For this item, repeat the material exactly while omitting its pictures.
[RAW DATA — start]
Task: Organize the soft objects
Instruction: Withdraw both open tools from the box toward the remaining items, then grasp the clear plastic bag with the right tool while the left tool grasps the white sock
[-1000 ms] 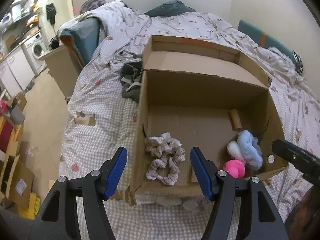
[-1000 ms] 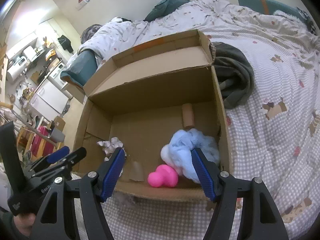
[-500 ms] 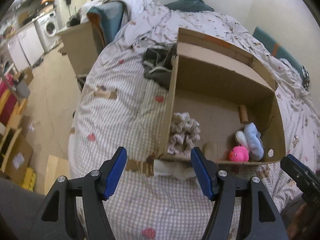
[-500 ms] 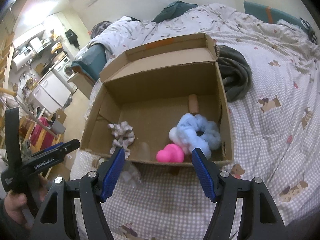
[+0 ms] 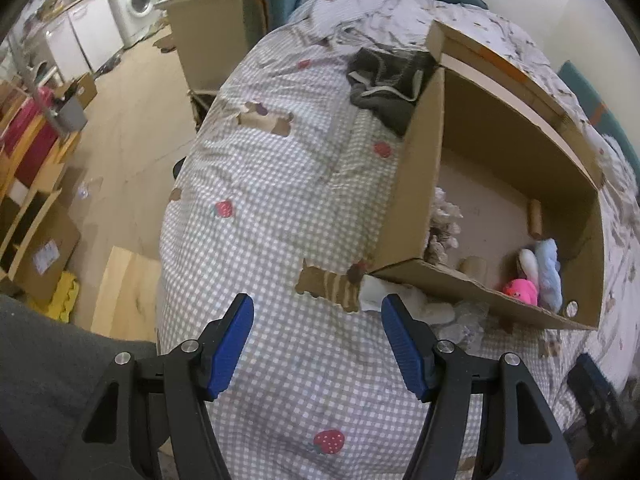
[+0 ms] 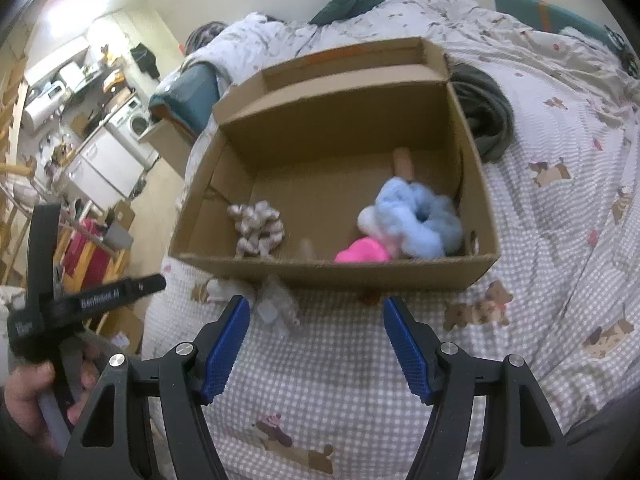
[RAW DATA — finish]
ANSWER TO THIS PROBLEM =
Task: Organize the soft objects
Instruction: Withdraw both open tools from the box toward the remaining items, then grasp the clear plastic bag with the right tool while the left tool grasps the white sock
[-1000 ms] 
[-1000 ms] 
[-500 ms] 
[-500 ms] 
[+0 ms] 
[+0 ms] 

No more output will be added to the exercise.